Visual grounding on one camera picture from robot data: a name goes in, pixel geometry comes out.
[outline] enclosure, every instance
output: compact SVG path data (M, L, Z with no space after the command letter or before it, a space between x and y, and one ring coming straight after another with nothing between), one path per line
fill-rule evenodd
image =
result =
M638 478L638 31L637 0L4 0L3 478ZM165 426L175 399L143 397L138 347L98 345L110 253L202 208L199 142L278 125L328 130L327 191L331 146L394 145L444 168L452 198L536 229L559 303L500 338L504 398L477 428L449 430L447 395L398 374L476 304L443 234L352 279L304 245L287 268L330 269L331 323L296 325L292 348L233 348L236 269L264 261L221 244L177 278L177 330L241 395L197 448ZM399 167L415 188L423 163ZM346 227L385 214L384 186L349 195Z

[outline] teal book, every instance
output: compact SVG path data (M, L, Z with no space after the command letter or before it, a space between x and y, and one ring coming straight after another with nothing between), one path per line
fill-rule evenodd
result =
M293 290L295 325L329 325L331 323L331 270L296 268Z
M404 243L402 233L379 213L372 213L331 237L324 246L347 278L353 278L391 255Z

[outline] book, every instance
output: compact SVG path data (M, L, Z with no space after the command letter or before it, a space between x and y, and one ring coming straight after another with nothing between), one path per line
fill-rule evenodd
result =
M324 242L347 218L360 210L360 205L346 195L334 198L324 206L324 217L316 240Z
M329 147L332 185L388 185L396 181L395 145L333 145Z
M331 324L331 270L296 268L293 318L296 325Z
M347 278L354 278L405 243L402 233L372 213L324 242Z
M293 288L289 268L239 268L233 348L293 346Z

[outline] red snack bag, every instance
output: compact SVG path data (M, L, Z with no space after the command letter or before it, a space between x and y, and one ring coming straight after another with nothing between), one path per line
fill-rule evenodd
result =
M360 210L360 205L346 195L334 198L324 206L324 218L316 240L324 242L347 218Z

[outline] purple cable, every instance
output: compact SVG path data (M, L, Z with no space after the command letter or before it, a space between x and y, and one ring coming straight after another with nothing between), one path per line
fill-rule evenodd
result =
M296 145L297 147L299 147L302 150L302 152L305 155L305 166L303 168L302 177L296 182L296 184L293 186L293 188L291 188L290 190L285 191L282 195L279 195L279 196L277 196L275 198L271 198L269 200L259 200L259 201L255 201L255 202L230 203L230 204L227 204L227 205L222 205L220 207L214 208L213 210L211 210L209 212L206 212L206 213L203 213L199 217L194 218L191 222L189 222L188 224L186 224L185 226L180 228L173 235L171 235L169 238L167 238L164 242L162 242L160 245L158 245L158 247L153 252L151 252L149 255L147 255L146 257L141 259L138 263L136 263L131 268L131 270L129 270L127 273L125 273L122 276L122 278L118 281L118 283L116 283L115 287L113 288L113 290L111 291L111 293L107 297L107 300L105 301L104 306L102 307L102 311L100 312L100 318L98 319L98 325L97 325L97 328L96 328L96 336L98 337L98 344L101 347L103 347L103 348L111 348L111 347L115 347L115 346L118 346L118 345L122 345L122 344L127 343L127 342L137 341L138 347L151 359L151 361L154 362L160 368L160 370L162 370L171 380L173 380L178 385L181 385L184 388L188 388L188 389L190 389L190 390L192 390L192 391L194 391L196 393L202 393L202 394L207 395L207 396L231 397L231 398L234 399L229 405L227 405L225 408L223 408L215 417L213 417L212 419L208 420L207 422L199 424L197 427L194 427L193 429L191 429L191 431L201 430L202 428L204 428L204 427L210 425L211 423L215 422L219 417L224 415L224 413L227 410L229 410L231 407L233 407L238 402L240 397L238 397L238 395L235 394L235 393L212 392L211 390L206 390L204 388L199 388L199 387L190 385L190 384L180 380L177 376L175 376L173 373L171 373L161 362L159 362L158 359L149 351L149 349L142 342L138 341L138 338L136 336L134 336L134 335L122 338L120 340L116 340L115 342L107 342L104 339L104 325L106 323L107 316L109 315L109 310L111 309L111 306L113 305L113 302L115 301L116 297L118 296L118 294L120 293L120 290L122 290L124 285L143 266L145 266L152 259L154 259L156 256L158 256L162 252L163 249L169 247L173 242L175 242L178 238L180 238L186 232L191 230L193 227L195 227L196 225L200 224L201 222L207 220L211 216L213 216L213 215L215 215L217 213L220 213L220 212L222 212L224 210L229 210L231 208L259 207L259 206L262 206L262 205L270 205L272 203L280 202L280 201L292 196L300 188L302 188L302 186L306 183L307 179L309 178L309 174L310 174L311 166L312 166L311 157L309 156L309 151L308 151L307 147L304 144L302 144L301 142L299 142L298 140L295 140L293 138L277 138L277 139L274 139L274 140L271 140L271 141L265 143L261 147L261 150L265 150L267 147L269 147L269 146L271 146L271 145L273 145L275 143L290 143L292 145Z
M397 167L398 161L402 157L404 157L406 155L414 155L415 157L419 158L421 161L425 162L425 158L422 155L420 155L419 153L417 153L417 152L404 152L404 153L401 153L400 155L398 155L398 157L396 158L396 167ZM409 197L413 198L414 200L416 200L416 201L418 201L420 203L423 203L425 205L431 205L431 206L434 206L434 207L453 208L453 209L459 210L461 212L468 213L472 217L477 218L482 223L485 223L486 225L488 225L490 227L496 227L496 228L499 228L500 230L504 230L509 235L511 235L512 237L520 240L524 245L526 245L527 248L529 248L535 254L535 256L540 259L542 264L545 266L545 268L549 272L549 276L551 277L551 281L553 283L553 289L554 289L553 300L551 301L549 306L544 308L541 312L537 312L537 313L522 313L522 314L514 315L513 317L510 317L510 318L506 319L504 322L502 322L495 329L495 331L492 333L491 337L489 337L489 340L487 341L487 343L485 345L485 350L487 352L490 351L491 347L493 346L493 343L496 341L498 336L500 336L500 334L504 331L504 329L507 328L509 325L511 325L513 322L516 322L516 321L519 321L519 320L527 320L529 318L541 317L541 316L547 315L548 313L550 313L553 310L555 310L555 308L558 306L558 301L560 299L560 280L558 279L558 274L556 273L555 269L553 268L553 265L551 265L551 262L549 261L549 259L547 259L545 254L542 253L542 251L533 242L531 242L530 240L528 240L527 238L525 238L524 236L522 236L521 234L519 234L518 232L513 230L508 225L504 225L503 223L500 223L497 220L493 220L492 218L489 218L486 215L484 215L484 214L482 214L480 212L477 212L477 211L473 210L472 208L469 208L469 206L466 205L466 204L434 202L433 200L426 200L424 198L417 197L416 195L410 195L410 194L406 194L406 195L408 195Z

**Required action:** The expected answer is each line of the records above that includes the string "outline".

**Answer section:**
[outline] enclosure, every instance
[outline] teal book, every instance
[outline] book, every instance
[outline] red snack bag, every instance
[outline] purple cable, every instance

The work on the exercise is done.